Our sophisticated attackers (Lee, Mason, and Niel) may wish to use an adaptive attacks against the cryptographic algorithms used in whatever protocols we design.
- RSAES-PKCS1v15 will be targeted with Bleichenbacher'98
- RSASSA-PKCS1v15 will be targeted with Bleichenbacher'06
- AES-CBC will be targeted with Vaudenay'02
- Any password-based key derivation functions will be tested with common/weak passwords in a distributed computing cluster.
- Only use modern cryptography, rather than legacy algorithms (RSA) or modes (CBC).
- For password-hashing algorithms, set the memory/time costs sufficiently high to reduce attacker advantage. Additionally, use libraries like zxcvbn to reduce the risk of weak passwords. Encourage (and even integrate with?) password management software to make this easier for users to get right.
- Client-Side Keys will consist of a 256-bit random key, called the main key for an account, which will be used as
the IKM input to HKDF for deriving multiple keys, including:
- An Ed25519 identity key. The public key will be used for the Federated PKI.
- A symmetric key for wrapping one-time secret keys (for multi-device support).
- Users SHOULD generate their main key on a mobile device, but are not strictly required to.
- For users that do not have a mobile device, the Browser Extension is recommended.
- Main Keys will be exportable. For example:
- Export to another mobile device, for multi-device support.
- Export to a Browser Extension for use with Fediverse websites.
- Export to a desktop app (if applicable).
- Users will be able to encrypt their main key with a passphrase.
- This passphrase-protected key MAY be stored in the Mastodon server.
- This is beneficial to user profiles: Alice, Bob, Chloe.
- Users will be able to use a threshold scheme to share their key with a group of their most trusted friends.
- This is beneficial to user profiles: Bob, Chloe, Duncan.
- Users like Alice generally won't want this feature.
- Threats like Ollie make this an unattractive option for many users.
- Users can, at any time, generate a new main key.
- If they still have their previous main key, they may maintain continuity of key control.

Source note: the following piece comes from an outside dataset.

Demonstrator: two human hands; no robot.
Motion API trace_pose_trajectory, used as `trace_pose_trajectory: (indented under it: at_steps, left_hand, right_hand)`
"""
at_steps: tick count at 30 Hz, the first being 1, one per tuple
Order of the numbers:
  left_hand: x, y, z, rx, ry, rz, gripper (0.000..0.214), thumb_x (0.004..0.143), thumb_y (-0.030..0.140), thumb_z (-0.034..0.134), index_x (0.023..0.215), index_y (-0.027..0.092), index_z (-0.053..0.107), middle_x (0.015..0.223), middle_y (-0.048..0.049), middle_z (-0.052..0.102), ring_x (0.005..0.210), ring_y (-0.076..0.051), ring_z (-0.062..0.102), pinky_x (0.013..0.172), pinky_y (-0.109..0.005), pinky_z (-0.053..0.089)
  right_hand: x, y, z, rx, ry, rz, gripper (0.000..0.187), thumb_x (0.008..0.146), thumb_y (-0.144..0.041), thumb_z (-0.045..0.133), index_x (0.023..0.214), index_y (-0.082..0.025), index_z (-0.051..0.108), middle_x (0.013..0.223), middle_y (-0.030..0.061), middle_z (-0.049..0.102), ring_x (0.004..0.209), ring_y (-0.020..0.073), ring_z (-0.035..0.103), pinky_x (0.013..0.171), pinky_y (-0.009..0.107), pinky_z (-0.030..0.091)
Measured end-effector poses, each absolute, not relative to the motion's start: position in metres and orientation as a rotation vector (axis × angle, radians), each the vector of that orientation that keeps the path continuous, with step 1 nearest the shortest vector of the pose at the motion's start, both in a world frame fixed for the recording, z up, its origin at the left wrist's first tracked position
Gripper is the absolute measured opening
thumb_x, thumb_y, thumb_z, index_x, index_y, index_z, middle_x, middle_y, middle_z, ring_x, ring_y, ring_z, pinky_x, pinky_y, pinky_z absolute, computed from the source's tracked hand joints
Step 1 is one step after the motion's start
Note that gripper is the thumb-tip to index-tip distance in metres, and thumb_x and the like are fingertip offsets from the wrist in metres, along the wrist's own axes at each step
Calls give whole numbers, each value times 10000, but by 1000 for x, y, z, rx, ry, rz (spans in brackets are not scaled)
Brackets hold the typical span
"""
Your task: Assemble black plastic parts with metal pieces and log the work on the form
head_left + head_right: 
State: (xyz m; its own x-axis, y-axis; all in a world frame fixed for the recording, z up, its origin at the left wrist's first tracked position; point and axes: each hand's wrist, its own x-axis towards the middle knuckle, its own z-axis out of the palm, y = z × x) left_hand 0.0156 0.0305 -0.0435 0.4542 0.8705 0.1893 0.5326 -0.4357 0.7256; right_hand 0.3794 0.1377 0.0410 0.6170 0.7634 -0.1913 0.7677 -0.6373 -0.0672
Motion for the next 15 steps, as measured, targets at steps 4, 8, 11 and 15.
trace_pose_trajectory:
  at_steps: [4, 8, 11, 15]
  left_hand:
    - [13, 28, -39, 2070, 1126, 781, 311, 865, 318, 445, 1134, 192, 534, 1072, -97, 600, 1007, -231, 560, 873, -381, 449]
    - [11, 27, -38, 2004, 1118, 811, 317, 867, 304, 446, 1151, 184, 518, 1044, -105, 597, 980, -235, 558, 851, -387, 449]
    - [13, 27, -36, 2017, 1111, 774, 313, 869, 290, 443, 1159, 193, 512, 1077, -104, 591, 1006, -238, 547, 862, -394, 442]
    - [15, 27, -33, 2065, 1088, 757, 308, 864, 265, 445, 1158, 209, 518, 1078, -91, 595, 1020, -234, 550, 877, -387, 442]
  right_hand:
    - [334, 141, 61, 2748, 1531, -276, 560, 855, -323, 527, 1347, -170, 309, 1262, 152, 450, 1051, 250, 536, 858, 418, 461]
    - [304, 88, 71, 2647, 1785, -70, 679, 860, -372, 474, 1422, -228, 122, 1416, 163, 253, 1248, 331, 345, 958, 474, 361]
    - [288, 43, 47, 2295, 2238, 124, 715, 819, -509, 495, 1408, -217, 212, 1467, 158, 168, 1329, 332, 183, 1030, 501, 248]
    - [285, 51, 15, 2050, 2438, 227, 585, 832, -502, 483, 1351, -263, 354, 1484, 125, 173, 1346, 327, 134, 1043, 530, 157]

- If they do not, they can still re-enroll their new key, but will not have access to old messages. All existing one-time keypairs will be invalidated. Additionally, their Direct Message partners will be informed of the rotation when they send another message.
- This is beneficial to user profiles: Duncan, Eli.
- Users like Alice, Bob, and (potentially) Chloe generally won't want to rely on this capability.
- Key Generation and Derivation
- Exporting Keys to Multiple Devices
- Passphrase-Protected Key Wrapping
- Threshold Key Recovery
When a user onboards, they should be given multiple options for how they recover from recovery. Forcing them into one solution is an antipattern.
It should be acceptable to use multiple recovery mechanisms (i.e. encrypt with passphrase, keep a copy on another device, AND allow a quorum of your most friends to recover your keys) if the user so desires.
However, it should also be acceptable to opt out of recovery mechanisms entirely, for power users.
Although it's not captured above, one feature I'd like to support (when browsers allow it) is the ability to encrypt your key with a FIDO2-compliant hardware security device (e.g. Yubikey or SoloKey) instead of a password.